The matter now rests with the Verkhovna Rada, Ukraine's parliament, which must provide the legal framework to restore the country's ability to defend its territory, said Kostenko.
Timely, and even belated
Reintroducing antipersonnel mines is not a rash move, Ukrainian officials say, but a calculated response to the brutality of Russia's invasion.
Estonia, Latvia, Lithuania, Finland and Poland -- nations bordering Russia -- have withdrawn from the Ottawa Convention in recent years.
"There's a general understanding that if you don't use antipersonnel mines, you’re weakening your defense capability," Ihor Chalenko, director of Ukraine's Center for Analysis and Strategies, told Kontur.
He called Ukraine's decision "not so much timely but actually belated," arguing the law must now serve the people's security.
The price of obligations
The Ottawa Convention, adopted in 1997, bans the use, stockpiling, production and transfer of antipersonnel mines. It aims to shield civilians from the long-term harm of these weapons.
Ukraine ratified the treaty in 2005, during a period of optimism about European peace and stability.

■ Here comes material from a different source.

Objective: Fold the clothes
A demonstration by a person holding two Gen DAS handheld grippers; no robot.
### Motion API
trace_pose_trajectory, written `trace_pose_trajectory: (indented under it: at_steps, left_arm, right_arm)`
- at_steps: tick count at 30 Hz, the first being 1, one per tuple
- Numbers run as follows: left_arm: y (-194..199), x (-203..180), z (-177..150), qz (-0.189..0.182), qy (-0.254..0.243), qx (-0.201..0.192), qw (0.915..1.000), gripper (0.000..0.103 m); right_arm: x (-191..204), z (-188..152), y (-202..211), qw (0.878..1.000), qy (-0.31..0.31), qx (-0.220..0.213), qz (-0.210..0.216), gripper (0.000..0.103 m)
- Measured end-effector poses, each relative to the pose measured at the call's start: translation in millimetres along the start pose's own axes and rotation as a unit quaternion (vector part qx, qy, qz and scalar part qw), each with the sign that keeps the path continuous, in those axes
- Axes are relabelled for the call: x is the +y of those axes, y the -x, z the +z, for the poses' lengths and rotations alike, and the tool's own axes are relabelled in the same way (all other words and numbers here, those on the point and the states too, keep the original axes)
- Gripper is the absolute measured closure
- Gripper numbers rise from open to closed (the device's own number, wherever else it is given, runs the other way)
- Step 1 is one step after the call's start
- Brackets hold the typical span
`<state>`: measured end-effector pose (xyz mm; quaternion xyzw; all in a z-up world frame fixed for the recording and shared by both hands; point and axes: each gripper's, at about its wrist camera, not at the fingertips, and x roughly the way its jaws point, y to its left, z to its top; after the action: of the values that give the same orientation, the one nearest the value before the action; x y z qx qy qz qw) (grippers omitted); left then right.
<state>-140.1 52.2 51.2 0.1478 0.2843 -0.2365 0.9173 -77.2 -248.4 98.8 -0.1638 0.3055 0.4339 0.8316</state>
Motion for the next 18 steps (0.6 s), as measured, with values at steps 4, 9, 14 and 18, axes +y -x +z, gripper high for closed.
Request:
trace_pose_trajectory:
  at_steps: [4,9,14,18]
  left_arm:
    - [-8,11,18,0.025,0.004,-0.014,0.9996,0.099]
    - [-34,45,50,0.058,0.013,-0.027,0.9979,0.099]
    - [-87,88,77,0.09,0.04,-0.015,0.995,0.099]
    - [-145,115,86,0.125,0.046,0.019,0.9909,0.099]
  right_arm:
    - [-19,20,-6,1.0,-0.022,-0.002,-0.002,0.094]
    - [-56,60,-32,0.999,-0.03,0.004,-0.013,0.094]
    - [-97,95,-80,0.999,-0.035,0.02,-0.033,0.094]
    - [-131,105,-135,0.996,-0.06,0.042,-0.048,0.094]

At the time, Ukraine held the world's fifth-largest arsenal of antipersonnel mines, said Chalenko. Under the treaty, Ukraine committed to destroying its stockpiles, a task it pursued with significant effort.
By May 2020, Ukraine had eliminated more than 3 million mines, according to then-Deputy Defense Minister Anatolii Petrenko.
"We disarmed ourselves to become a victim to the enemy," Chalenko said.
The disarmament had lasting consequences, Ihor Petrenko, a political analyst and professor at Taras Shevchenko National University of Kyiv, said.
"Just think about it: the aggressor country [Russia] that has been waging a war against us since 2014 is using mines on a mass scale, but Ukraine isn't because we're obligated to abide by the convention. As a result, we're fighting with one arm tied behind our back," Petrenko told Kontur.
The situation worsened in 2022, as Russian forces saturated Ukrainian positions with mines and launched infantry attacks, sometimes involving North Korean troops, he said.
Withdrawing from the treaty is not about prolonging the war but about restoring Ukraine's ability to defend itself, he said.
"We aren't defying international law," he said, "but the right to self-defense is the foundation of every state."
Killing of international law
"Many are logically wondering why Ukraine didn't do this sooner," Petrenko said.
Kyiv initially relied on diplomacy, hoping international support and advanced weapons would make such measures unnecessary, he said.
But Russia's tactics proved otherwise. "There are no technologies that can substitute for antipersonnel mines against Russia's mass 'meat grinder assaults,'" said Petrenko.
With threats mounting, he added, "Survival is also a right, and we're exercising it."
"If there is no Ukraine, there won't be rights either."
Some legal scholars acknowledge the move could draw criticism. Under Article 20, the Ottawa Convention prohibits withdrawal from itself during wartime. But the treaty lacks enforcement mechanisms, Evhen Tsybulenko, an international law professor in Tallinn, Estonia, told Kontur, adding it "doesn't stipulate any serious responsibility for violating it."
Russia's war has already "killed" the Ottawa Convention and may also undermine the 2008 ban on cluster munitions, another treaty Moscow never signed, Tsybulenko said.
Despite the international prohibition, Russia continues to use cluster munitions on the front lines and in large-scale attacks on Ukrainian cities.
This war, Tsybulenko argued, is eroding global legal norms.
"In the past, any large war -- and first and foremost the world wars -- would spur the development of international humanitarian law. But the war Russia unleashed in Ukraine has become the first war in modern history where the opposite is happening: it is causing the decline of international humanitarian law," he said.